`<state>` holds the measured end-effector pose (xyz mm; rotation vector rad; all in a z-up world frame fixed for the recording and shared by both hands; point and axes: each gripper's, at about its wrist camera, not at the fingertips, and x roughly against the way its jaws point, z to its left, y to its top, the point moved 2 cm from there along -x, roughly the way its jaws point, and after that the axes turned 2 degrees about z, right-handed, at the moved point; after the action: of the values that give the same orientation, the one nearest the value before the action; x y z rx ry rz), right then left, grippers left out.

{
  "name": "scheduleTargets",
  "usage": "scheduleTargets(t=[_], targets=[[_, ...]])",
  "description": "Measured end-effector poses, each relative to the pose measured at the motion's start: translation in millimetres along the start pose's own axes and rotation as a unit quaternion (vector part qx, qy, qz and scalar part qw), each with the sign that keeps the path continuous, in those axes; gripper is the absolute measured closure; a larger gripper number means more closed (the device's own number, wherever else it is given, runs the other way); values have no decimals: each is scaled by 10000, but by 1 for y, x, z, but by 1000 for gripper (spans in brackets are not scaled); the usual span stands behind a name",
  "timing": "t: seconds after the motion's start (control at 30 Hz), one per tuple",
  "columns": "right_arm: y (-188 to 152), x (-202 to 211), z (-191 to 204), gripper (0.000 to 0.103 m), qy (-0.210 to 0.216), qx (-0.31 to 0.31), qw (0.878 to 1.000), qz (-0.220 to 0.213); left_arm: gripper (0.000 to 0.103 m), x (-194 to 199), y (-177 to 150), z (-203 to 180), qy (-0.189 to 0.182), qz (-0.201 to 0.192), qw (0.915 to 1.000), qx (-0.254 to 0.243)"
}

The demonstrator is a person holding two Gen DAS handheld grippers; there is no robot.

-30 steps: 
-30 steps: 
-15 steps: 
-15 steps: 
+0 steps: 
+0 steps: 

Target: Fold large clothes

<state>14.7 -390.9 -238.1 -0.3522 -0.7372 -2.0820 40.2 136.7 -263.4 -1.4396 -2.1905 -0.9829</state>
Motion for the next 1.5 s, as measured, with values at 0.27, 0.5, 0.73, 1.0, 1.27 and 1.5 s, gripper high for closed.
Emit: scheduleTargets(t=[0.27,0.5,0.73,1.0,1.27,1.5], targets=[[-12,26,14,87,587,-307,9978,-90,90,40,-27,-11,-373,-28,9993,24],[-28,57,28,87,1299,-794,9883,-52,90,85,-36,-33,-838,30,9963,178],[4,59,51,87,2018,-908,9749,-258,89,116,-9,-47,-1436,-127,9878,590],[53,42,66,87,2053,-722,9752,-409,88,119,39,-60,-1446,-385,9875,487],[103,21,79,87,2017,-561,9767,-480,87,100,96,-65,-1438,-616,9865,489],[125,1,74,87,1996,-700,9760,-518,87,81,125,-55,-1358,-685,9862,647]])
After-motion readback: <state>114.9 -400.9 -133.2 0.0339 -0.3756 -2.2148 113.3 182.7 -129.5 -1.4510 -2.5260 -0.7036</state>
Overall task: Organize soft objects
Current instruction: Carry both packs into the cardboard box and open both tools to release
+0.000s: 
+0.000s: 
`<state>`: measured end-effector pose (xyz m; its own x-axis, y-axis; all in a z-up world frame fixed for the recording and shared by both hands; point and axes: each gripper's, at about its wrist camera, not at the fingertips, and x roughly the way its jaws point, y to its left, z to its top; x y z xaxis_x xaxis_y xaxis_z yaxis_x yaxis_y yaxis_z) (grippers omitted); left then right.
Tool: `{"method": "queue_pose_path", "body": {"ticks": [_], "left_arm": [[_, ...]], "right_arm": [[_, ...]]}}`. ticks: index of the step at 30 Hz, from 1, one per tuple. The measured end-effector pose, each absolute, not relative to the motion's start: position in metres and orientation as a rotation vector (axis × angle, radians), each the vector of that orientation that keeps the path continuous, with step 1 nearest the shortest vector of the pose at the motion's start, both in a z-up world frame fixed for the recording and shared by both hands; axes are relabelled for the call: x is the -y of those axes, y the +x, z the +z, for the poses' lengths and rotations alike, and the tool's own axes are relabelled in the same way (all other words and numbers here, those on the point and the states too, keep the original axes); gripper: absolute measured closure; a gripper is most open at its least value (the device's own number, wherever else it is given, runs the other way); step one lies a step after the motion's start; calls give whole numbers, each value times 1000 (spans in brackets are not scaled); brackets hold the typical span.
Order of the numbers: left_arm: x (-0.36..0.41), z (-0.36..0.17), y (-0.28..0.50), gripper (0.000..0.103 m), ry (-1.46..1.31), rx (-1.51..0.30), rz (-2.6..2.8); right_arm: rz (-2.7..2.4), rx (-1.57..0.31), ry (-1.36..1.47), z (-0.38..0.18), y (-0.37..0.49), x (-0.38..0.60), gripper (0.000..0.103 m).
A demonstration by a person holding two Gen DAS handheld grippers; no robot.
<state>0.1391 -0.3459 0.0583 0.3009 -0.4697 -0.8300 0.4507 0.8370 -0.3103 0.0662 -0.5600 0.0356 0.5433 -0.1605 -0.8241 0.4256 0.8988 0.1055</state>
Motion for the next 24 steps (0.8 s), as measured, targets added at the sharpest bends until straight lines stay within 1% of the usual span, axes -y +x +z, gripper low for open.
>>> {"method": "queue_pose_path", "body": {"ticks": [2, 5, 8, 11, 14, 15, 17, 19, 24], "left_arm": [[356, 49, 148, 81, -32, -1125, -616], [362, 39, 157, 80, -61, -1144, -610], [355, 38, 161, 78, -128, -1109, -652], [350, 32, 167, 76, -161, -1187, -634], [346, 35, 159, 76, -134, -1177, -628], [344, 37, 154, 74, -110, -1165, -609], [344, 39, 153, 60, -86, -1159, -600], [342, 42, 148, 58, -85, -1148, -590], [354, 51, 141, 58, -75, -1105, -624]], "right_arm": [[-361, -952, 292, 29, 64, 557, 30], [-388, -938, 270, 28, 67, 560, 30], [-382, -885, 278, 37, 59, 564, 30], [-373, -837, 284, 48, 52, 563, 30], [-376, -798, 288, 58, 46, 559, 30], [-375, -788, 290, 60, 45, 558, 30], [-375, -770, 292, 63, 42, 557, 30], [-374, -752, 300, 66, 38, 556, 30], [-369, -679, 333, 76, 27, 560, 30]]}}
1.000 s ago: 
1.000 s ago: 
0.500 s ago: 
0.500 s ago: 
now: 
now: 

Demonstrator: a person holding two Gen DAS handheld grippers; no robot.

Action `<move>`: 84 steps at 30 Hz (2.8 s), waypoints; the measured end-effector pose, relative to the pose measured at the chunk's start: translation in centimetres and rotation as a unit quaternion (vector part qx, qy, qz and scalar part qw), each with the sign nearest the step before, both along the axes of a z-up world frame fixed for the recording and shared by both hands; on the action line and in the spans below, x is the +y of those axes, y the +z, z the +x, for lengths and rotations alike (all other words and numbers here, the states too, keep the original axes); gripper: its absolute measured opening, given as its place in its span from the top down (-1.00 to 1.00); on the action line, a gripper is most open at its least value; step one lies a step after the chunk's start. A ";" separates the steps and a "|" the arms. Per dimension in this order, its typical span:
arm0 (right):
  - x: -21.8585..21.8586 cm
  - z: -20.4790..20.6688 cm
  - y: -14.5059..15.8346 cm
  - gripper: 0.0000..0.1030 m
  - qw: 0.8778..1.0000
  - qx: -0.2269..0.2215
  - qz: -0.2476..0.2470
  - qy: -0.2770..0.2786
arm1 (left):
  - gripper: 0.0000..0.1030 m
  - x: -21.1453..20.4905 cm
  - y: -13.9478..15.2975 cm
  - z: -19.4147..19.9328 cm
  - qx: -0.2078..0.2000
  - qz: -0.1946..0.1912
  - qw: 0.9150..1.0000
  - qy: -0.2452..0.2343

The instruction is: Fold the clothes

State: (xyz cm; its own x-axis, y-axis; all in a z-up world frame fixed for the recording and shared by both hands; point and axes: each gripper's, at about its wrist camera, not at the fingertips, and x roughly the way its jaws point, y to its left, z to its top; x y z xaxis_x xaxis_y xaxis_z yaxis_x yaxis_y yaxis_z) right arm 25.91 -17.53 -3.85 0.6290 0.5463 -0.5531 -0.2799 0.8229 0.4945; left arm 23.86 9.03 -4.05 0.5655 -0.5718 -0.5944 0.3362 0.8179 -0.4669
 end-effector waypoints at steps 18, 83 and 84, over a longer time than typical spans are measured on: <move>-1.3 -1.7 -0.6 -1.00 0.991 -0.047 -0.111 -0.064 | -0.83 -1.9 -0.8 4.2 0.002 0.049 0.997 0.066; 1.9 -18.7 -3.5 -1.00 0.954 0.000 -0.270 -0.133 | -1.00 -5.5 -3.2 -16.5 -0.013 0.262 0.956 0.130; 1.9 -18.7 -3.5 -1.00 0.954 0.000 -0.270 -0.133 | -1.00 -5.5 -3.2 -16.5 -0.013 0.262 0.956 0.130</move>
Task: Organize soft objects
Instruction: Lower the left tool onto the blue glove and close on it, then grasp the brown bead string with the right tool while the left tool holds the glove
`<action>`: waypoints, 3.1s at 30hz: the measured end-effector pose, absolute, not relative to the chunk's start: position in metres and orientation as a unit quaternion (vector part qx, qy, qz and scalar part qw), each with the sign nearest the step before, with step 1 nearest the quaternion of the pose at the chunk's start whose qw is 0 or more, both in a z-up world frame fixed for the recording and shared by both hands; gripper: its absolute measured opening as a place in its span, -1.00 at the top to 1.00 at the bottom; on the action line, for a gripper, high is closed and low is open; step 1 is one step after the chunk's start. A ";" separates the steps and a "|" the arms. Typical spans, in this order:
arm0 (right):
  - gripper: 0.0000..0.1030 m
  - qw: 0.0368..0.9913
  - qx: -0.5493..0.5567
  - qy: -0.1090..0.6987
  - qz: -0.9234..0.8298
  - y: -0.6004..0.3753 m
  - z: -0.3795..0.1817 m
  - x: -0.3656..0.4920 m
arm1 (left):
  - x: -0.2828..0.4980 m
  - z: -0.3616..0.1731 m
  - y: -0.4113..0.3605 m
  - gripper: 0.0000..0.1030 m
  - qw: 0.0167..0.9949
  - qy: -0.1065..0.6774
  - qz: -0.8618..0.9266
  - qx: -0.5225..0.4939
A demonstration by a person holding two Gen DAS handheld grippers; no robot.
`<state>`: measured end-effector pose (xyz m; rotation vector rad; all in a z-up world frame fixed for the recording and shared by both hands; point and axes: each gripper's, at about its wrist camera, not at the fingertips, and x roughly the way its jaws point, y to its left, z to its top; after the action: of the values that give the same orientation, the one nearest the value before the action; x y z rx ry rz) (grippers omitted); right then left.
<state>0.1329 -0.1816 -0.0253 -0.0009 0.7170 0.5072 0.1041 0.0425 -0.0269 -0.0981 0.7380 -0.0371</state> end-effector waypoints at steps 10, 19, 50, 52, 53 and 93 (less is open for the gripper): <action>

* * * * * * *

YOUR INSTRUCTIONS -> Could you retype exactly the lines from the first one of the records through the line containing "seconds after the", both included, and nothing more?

EXERCISE RESULT ->
`<state>` holds the measured end-effector pose (xyz mm; rotation vector rad; all in a z-up world frame fixed for the recording and shared by both hands; point and axes: each gripper's, at about its wrist camera, not at the fingertips, and x roughly against the way its jaws point, z to its left, y to its top, the point moved 2 cm from there along -x, roughly the way its jaws point, and after that the axes turned 2 degrees about z, right-handed, at the moved point; after the action: of the values that give the same orientation, the one nearest the value before the action; x y z rx ry rz), right then left, grippers left out.

{
  "name": "scheduleTargets",
  "usage": "scheduleTargets(t=[_], targets=[[_, ...]])",
  "description": "Measured end-effector poses, each relative to the pose measured at the motion's start: translation in millimetres along the start pose's own axes and rotation as a unit quaternion (vector part qx, qy, qz and scalar part qw), each with the sign that keeps the path continuous, in those axes; gripper is the absolute measured closure; a larger gripper number means more closed (the device's own number, wherever else it is given, runs the other way); values have no decimals: each is scaled by 10000, but by 1 for y, x, z, but by 1000 for gripper (spans in brackets are not scaled); the usual span stands behind a name",
  "timing": "t: seconds after the motion's start (control at 30 Hz), one per tuple",

No additional answer is needed here.